Wednesday, December 15, 2010

Today’s press announced that Germany’s industrial sector recorded a 12.1% increase on the previous year, outperforming most of the other Eurozone peers, and was boosted by another rise in business morale, as ZWE indicator of economic sentiment climbed 2.5 points in November.


Many countries, especially Ireland, Portugal, Greece, Italy, have particularly strong problems with their finances, facing difficulties raising money to fund their state budgets. Spain is currently in the news due to Moody’s, a rating agency, threatening to downgrade the country’s creditworthiness again (currently at Aa1). For Spain, the main trigger is to recapitalise its struggling banks and to coordinate cost cuttings with the regional governments (Spain being a federal state, the central government has not as much influence as it would wish for).


Nevertheless they start to take drastic measures to improve their own finances, cutting costs and dressing up for international investors. Huge efforts are on their way to bring their first fruits and as soon as the reforms are confirmed and the budgets back to normal the formerly falling countries will be back on a growth path.


The strong recent German economic performance supports German government but could lead to a phase of a slower path of reform. As the economy seems to outperform most of its peers, we are less likely to see any unpopular cost cutting measures. It is simply not in the blood of a politician to start painful measures when most of the population is doing well (unemployment being on the lowest level since years). And as the polls are currently rather gloomy for the current conservative government (forecast to lose their majority in parliament if there would be an election next Sunday), the chancellor will probably scale back some reforms in order to improve the negative image and gain some ground for the next elections.
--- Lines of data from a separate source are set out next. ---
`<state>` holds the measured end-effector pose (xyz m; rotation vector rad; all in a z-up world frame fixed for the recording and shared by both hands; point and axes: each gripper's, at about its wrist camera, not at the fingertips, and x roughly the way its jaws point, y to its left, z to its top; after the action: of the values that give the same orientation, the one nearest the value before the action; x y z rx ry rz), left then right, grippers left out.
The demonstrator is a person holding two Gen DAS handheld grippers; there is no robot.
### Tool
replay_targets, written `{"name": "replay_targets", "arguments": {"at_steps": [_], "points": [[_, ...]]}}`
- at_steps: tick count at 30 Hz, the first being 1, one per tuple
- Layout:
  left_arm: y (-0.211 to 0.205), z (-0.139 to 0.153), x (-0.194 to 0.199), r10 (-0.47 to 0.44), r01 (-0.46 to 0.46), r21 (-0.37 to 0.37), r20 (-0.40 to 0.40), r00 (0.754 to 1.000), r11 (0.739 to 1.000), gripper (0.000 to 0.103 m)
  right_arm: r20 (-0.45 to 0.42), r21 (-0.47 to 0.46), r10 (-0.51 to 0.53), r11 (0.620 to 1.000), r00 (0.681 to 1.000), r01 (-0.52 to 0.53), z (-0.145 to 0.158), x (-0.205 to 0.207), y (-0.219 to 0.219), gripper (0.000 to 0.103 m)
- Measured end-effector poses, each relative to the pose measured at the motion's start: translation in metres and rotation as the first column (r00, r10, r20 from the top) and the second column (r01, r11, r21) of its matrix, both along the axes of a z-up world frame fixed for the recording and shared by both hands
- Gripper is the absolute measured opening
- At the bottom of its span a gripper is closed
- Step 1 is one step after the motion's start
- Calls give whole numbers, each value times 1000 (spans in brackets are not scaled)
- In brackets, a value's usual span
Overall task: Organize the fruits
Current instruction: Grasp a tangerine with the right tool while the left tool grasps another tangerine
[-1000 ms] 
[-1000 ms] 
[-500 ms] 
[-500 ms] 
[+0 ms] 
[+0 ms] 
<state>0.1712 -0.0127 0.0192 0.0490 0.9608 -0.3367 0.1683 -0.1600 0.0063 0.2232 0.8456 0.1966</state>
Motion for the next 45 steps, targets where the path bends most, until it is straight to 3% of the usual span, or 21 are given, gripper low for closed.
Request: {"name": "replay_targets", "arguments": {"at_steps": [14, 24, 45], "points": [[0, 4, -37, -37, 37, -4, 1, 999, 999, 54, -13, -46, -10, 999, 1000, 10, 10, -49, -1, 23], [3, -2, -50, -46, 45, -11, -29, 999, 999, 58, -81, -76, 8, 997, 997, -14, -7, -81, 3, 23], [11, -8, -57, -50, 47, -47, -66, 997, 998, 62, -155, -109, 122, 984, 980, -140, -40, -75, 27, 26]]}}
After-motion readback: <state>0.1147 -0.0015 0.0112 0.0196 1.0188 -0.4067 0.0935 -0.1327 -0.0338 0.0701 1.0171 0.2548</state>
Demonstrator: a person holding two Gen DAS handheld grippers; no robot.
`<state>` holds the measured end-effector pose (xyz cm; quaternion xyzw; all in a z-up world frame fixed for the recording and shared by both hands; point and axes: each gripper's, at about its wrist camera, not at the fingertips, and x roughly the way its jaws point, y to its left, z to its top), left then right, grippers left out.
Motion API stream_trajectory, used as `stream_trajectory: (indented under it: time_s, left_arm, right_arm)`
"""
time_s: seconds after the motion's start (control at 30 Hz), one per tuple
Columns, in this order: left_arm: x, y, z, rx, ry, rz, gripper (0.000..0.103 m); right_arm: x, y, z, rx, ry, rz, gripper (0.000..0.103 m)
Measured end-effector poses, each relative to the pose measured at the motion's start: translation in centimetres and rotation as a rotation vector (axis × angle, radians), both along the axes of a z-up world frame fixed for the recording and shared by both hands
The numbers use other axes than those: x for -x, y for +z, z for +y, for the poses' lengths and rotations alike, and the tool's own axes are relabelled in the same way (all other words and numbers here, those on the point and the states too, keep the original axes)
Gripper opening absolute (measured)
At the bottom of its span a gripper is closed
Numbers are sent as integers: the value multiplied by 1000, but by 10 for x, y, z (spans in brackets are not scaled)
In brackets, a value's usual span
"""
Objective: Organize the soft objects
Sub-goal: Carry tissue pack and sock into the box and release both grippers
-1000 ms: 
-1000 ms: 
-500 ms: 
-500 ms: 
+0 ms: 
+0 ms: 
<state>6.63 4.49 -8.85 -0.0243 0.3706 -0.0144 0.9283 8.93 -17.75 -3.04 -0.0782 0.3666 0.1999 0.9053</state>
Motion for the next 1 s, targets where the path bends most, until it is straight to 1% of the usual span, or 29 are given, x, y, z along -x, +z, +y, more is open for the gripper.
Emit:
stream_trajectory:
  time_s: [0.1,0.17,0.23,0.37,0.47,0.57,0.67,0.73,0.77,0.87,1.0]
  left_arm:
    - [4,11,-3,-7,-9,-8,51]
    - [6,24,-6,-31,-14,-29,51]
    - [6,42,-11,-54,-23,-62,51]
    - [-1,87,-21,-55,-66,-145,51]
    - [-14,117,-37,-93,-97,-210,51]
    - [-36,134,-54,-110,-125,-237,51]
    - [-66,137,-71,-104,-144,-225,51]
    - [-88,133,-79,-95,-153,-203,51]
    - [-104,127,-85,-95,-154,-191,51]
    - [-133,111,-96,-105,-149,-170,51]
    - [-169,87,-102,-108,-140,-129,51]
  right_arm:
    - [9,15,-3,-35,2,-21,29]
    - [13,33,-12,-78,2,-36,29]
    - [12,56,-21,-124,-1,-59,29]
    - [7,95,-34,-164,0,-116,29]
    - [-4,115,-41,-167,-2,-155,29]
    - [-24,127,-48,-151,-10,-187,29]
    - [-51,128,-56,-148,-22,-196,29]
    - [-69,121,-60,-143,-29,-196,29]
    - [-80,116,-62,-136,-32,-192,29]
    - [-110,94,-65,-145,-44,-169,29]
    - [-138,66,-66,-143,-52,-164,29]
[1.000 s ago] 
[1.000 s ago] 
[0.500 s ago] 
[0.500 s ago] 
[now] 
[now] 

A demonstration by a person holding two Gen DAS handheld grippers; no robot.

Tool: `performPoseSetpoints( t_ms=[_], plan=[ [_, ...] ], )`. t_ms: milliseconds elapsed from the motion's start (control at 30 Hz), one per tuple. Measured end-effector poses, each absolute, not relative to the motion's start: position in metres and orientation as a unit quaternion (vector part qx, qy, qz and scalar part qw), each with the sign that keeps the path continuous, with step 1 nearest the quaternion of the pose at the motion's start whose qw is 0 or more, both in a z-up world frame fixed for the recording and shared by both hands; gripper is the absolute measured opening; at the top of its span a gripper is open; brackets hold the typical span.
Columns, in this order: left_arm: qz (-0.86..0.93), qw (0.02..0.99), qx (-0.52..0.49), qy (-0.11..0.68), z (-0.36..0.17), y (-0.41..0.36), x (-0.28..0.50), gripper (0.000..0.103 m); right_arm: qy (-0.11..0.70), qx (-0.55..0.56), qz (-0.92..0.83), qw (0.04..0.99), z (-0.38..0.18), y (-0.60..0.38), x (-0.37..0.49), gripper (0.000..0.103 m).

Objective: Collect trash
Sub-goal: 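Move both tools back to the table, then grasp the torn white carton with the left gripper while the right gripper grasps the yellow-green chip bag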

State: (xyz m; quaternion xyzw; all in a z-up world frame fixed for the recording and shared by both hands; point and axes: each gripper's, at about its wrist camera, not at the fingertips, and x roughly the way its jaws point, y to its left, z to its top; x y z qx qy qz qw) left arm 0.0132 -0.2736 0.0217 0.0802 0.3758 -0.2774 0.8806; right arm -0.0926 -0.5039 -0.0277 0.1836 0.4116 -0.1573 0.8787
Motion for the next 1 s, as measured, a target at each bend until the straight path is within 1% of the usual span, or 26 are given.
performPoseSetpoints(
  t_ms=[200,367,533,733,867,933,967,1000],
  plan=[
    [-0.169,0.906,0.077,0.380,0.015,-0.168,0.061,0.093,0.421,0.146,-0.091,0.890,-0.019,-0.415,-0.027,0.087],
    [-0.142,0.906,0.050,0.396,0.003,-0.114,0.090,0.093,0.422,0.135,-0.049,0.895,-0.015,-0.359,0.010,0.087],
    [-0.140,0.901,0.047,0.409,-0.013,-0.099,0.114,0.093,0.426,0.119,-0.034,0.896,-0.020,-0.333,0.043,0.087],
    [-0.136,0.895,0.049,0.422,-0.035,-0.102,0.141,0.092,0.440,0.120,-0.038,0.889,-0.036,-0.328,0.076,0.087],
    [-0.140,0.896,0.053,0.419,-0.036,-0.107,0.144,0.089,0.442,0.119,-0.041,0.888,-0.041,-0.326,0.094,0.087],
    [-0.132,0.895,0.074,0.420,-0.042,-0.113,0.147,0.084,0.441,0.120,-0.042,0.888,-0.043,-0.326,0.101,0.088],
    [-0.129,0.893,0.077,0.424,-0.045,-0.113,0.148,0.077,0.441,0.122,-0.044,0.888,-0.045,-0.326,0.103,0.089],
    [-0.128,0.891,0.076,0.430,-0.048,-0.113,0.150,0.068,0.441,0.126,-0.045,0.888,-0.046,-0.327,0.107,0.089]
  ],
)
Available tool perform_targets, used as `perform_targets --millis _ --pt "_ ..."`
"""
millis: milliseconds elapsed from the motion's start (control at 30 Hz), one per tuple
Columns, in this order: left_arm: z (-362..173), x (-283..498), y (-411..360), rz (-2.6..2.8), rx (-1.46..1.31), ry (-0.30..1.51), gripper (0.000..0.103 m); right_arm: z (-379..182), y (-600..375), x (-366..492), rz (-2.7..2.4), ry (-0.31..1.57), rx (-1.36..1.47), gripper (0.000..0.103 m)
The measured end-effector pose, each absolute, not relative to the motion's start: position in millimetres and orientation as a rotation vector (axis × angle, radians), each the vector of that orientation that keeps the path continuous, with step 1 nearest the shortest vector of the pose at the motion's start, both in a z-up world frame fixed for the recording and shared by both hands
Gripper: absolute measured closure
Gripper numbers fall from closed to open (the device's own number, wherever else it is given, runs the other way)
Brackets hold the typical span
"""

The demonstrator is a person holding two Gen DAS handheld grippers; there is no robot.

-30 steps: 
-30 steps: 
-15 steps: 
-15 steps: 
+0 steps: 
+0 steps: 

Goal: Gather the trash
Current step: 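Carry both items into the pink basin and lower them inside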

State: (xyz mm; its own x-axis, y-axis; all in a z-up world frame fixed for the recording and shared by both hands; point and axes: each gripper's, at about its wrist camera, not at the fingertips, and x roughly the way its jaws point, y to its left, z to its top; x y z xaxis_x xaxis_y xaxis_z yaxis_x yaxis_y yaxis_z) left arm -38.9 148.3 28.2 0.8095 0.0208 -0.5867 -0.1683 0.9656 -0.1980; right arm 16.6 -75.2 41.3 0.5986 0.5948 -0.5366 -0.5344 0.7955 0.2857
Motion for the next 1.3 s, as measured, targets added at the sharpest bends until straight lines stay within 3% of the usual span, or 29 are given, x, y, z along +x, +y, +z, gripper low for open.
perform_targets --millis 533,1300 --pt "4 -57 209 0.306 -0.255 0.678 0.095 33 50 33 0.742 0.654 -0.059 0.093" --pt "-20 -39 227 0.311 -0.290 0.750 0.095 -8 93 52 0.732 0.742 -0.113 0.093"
One might think that the Euro is currently the biggest problem but as in any crisis of confidence, and I believe that it is only a crisis of confidence, as soon as reforms start to show their merits, and as soon as the panic calms down and investors get back to normal, the Euro will recover. Additionally, a weak Euro helps most of the Eurozone members to boost their exports and thus stimulate their economy artificially.


The real risk for Europe is that in a couple of years, Germany is the sick man of Europe again due to the lack of significant reforms and cost cutting measures undertaken by the federal government. As Europe’s largest economy, a struggling German would be another drawback for the Eurozone’s economy. It is therefore right to refuse the euro bond idea as it would increase refinancing costs for the German government, but refusing euro bond is one thing, necessary and painful reforms are another thing, yet to be undertaken.